Asian shares pare gains as U.S.-China tensions intensify

U.S. President Donald Trump on Tuesday ordered an end to Hong Kong’s special status under U.S. law to punish China for what he called “oppressive actions” against the former British colony, prompting a warning from China.

MSCI’s broadest index of Asia-Pacific shares outside Japan was last up 0.14%, after rising over 1% earlier in the session.

Chinese shares were deep in red, with the blue-chip CSI300 index off 1% and Hong Kong’s Hang Seng index down 0.6%.

Japan’s Nikkei and Australia’s benchmark index remained upbeat though, and were up 1.4% and 1%, respectively.

E-mini futures for the S&P 500 gave back some of their gains but were still up 0.7%.

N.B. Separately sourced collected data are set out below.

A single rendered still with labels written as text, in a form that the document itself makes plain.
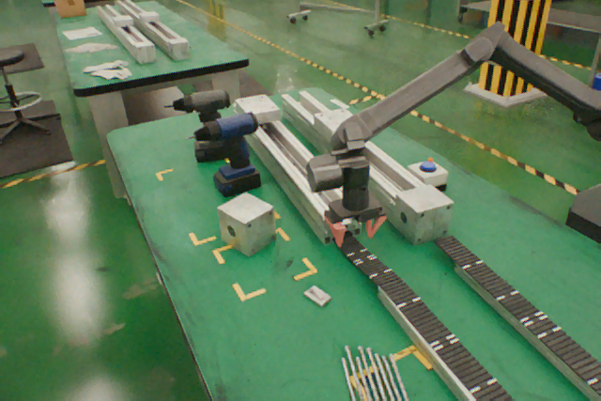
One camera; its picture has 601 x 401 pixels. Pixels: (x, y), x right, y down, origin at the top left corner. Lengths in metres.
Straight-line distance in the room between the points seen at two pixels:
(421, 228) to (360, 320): 0.29
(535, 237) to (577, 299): 0.20
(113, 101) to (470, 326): 2.10
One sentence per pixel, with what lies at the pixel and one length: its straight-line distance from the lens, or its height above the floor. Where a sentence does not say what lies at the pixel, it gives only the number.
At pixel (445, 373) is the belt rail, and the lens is 0.86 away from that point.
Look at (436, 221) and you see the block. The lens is 1.13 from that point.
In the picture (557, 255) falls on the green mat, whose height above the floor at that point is 0.78.
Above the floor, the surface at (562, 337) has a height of 0.81.
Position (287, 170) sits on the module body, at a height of 0.86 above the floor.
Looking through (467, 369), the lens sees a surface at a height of 0.81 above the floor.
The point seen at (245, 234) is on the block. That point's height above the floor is 0.84.
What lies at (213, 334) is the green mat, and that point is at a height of 0.78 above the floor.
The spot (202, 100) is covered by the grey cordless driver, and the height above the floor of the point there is 0.98.
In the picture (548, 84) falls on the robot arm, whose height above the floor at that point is 1.09.
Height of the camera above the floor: 1.47
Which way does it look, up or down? 30 degrees down
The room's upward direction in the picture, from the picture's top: 3 degrees counter-clockwise
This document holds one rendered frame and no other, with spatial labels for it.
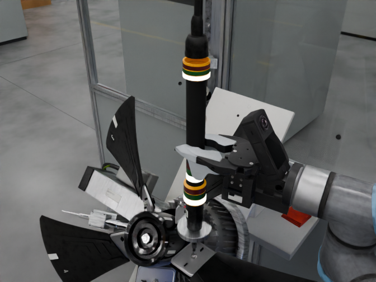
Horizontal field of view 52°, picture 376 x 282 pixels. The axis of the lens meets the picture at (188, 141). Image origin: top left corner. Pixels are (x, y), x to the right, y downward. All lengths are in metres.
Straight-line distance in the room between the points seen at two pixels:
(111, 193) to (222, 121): 0.39
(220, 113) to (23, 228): 1.96
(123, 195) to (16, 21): 5.57
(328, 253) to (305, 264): 1.10
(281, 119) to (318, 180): 0.49
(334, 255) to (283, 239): 0.74
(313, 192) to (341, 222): 0.06
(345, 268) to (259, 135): 0.23
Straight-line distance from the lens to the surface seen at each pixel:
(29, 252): 2.65
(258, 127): 0.59
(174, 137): 1.82
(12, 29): 6.53
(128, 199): 1.11
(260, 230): 1.40
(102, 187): 1.18
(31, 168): 3.37
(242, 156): 0.63
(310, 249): 1.69
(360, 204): 0.60
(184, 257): 0.87
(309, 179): 0.60
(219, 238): 0.97
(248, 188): 0.63
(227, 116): 1.13
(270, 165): 0.61
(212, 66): 1.24
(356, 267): 0.64
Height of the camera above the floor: 1.84
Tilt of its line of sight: 32 degrees down
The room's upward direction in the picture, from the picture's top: straight up

In a statement on Wednesday, China’s foreign ministry said Beijing will impose retaliatory sanctions against U.S. individuals and entities in response to the law targeting banks doing business with Chinese officials, though the statement released through state media did not reference Trump’s executive order.

“Hong Kong affairs are purely China’s internal affairs and no foreign country has the right to interfere,” the ministry said.

Overnight risk appetite was boosted by Moderna Inc’s experimental vaccine for COVID-19 which showed it was safe and provoked immune responses in all 45 healthy volunteers in an early-stage study.